“Qui, in questo supremo pericolo della volontà, si avvicina, come maga che salva e risana, l’arte; soltanto essa può piegare quei pensieri nauseati per l’orrore o l’assurdità dell’esistenza in rappresentazioni con cui si possa vivere: queste sono il sublime, come addomesticamento artistico dell’orrore, e il comico come sfogo artistico del disgusto per l’assurdo. Il coro dei Satiri del ditirambo è l’azione salvatrice dell’arte greca; quelle esaltazioni poc’anzi descritte si esaurirono nel mondo intermedio di questi compagni di Dioniso.” (La nascita della tragedia, F.W. Nietzsche, §sez. 7).
Il sublime e il comico come rappresentazioni speculari eppure distinte dello stesso orrore, l’uomo greco non può farne a meno per fare fronte all’assenza di senso che pure non può restare tale a lungo, così il coro traccia uno spazio virtuale e temporaneo dove delimita i confini del senso.

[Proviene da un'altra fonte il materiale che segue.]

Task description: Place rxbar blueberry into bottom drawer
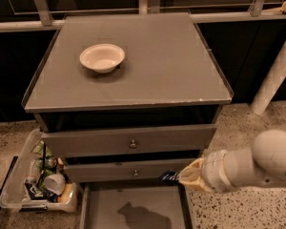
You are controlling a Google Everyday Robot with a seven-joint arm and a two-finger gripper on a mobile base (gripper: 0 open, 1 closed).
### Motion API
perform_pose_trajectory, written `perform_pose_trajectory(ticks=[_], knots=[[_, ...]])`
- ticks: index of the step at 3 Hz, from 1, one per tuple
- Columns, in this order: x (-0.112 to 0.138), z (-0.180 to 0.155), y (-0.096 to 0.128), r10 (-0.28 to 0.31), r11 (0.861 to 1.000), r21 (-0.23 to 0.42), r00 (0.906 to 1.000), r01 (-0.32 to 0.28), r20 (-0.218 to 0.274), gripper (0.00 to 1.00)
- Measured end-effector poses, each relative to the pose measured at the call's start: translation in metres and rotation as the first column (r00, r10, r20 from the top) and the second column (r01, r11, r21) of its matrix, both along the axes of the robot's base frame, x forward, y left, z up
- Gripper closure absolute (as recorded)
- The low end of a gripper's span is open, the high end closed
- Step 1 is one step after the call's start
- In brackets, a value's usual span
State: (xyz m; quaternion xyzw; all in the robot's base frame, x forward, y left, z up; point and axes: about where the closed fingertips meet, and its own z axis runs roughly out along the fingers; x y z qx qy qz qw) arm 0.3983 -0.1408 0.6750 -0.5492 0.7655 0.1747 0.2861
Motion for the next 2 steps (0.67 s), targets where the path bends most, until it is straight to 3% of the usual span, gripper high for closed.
perform_pose_trajectory(ticks=[1, 2], knots=[[-0.022, -0.062, 0.030, 0.032, 0.999, 0.010, 0.9995, -0.032, 0.008, 1.00], [-0.018, -0.110, 0.050, 0.065, 0.998, 0.014, 0.9946, -0.066, 0.081, 1.00]])
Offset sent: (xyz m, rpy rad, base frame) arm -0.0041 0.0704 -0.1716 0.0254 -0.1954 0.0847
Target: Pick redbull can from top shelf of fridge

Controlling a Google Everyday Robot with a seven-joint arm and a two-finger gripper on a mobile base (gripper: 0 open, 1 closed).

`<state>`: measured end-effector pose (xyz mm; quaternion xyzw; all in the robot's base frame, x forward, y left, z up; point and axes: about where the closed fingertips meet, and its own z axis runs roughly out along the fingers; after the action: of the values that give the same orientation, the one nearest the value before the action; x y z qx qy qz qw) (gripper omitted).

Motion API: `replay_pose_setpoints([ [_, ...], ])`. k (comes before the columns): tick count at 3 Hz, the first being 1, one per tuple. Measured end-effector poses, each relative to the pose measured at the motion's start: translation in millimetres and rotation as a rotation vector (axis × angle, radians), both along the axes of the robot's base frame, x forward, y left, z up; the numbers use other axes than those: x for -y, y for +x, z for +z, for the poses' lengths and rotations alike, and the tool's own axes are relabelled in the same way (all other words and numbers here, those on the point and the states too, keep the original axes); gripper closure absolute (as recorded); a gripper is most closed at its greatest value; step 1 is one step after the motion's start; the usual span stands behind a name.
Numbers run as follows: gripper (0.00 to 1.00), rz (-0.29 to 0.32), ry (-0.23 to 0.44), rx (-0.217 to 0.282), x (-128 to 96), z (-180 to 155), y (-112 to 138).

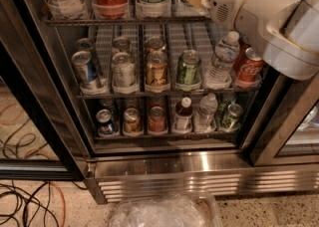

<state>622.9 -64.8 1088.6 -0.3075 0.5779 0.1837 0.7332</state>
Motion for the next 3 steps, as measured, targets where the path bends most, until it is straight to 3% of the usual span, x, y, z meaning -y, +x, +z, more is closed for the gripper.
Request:
replay_pose_setpoints([
  [3,1.00,0.028,-0.013,-0.031,-5.3,-3.7,-11.7],
])
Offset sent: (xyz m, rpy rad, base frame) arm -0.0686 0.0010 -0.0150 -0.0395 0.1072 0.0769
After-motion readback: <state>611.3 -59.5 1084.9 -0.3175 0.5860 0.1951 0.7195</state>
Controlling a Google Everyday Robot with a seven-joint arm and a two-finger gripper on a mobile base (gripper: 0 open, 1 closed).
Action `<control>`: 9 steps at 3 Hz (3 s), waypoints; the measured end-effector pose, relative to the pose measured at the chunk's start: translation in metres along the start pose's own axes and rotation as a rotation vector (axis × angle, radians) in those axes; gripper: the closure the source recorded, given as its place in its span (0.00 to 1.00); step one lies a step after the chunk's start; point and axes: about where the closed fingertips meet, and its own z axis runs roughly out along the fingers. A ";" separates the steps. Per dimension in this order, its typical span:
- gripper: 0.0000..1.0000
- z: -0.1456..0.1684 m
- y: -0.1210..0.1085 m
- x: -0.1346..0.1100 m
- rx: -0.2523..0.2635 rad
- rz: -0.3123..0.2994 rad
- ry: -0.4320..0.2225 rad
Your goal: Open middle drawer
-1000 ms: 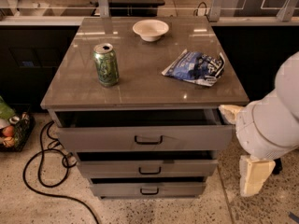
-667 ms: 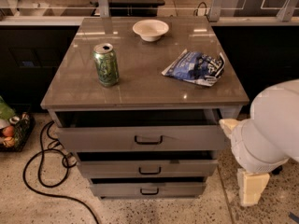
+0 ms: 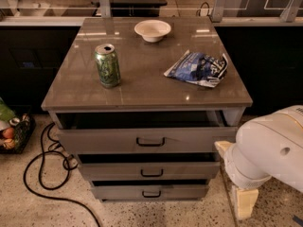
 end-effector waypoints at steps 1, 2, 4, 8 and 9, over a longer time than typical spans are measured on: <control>0.00 0.032 0.007 -0.018 -0.011 -0.030 -0.062; 0.00 0.060 0.010 -0.043 -0.019 -0.072 -0.119; 0.00 0.094 0.009 -0.061 -0.057 -0.042 -0.107; 0.00 0.192 0.008 -0.134 -0.002 -0.056 -0.107; 0.00 0.208 0.005 -0.156 0.010 -0.099 -0.116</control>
Offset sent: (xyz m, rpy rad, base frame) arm -0.0042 0.0720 -0.0969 0.1554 0.0605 0.1587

Il senso è l’ancoraggio, temporaneo e irrinunciabile, per non essere travolti dall’assurdo. Ma il senso ha sempre almeno due facce che si specchiano l’una nell’altra, destino contro volontà, leggi della tradizione contro leggi del divenire. Fuori dal coro lo stupore atterrito della maschera si specchia nello stupore meravigliato del filosofo. La tragedia greca, come la politica di Platone nasce dall’abbandono degli dèi e dalla necessità di riempire il vuoto che hanno lasciato. Se mai si è avuta questa consapevolezza era ovvio immaginare questo momento come la nascita dello spirito tragico, uno spirito inorridito di fronte all’insoluto e all’insolubile che tuttavia sfida quell’insolubile facendolo specchiare nell’immagine della sua rappresentazione, contando nella pietrificazione che assicurò a Perseo la salvezza dalla Gorgone.
Oggi siamo di fronte ad una colossale sfida per l’estetica. La sfida potrebbe per certi versi presentarsi come un torpore dei sensi, una sorta di anestesia ma in realtà si stanno riscrivendo i parametri dell’estetica, si sta fondando una nuova estetica. Il sublime e il comico hanno smesso di specchiarsi l’uno nell’altro riconoscendosi quali rappresentazioni distinte della stessa insensatezza. Questo discorso eternamente inconcludente è stato soppiantato dal progressivo incontro della realtà con il patetico e il ridicolo che non si pongono più come rappresentazioni distinte bensì come identificazioni della stessa realtà. Allora non si pone più confine tra la realtà e le sue rappresentazioni, né alcuna linea immaginaria permette di distinguere il patetico dal ridicolo.